I had a friend who sold shares in a company that converted Walmart and malls into climate controlled storage facilities 20+ years ago. Their target customers were college and state pension funds. They would get the buildings for 10 cents on pretty much guarantee a 10% return on investment. Besides the people who just had too much stuff, the other rental customers were corporations and companies storing inventory off site for some tax reasons.

Jonathan · April 29, 2023 at 1:40 pm

My in laws bought a shipping container late last year.
They had been renting 3 storage units – the container cost less than a year of storage. Of course you have to have space for a container and local regs have to allow it.
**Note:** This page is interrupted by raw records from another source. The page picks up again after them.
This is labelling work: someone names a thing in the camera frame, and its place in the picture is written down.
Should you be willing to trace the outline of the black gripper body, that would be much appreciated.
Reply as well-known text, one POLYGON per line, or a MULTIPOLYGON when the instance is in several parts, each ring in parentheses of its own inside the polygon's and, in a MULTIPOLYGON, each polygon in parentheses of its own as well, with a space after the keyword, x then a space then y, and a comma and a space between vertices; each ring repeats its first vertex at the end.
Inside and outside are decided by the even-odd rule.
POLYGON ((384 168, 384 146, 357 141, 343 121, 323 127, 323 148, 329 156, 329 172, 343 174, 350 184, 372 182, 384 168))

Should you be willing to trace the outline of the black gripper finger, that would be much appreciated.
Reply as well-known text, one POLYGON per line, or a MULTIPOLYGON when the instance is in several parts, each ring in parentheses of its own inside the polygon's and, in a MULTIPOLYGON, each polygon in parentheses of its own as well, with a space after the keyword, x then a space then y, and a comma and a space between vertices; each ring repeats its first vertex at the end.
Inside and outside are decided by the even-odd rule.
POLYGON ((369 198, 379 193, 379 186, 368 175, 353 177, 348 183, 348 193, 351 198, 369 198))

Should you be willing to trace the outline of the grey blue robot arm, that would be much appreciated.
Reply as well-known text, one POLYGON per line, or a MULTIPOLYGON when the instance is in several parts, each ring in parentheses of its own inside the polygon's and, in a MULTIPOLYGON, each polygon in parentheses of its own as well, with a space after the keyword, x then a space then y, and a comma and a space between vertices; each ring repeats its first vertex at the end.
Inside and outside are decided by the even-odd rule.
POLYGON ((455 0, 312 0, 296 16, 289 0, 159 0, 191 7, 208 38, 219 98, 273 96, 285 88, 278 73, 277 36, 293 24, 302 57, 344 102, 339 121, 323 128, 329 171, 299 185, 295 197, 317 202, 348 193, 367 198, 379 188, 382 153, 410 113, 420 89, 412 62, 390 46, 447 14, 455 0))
Investors are always looking for the next boom; I wonder how long this one will last?
They have fueled booms in commercial and residential real estate in the past, among other things like Beanie Babies, none of which have lasted.

Aesop · April 29, 2023 at 10:15 pm

Not so much a Gen Z as a “hoarder” thing.
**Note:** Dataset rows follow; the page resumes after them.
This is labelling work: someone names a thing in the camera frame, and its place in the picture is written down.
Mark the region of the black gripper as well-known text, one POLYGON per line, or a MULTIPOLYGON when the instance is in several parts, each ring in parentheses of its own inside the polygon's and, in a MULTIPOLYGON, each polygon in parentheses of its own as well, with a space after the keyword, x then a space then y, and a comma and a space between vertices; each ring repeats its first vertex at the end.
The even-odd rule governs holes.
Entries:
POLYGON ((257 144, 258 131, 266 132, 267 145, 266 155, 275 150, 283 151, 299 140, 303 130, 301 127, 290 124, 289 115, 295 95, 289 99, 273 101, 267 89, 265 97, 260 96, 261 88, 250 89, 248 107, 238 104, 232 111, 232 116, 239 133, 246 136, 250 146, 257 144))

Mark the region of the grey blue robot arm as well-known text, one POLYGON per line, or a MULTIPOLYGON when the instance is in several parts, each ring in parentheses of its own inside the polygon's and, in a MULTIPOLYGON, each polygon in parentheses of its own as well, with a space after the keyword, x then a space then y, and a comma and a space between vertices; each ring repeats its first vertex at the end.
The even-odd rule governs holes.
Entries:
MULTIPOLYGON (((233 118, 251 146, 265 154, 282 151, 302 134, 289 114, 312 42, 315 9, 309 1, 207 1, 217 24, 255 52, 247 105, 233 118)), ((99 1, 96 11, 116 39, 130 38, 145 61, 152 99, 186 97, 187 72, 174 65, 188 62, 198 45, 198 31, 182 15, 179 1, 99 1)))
And the market being the market.

When storage rents get stupid, people unload, or let it go.
Then that $40K/mo is gone with the wind.

I know more than a few retirees who keep them, and have an RV, and they use them for overflow between trips, after selling off their houses, or downsizing to smaller nests after the kids are gone.

They also don’t get molested or burgled like homes do, so they become safer spots to cache this and that.

Including a secured closet for few cans of long-storage POLs and various knick-knacks halfway between dwelling and bug-out locations, for a relative pittance.

Ask me how I know.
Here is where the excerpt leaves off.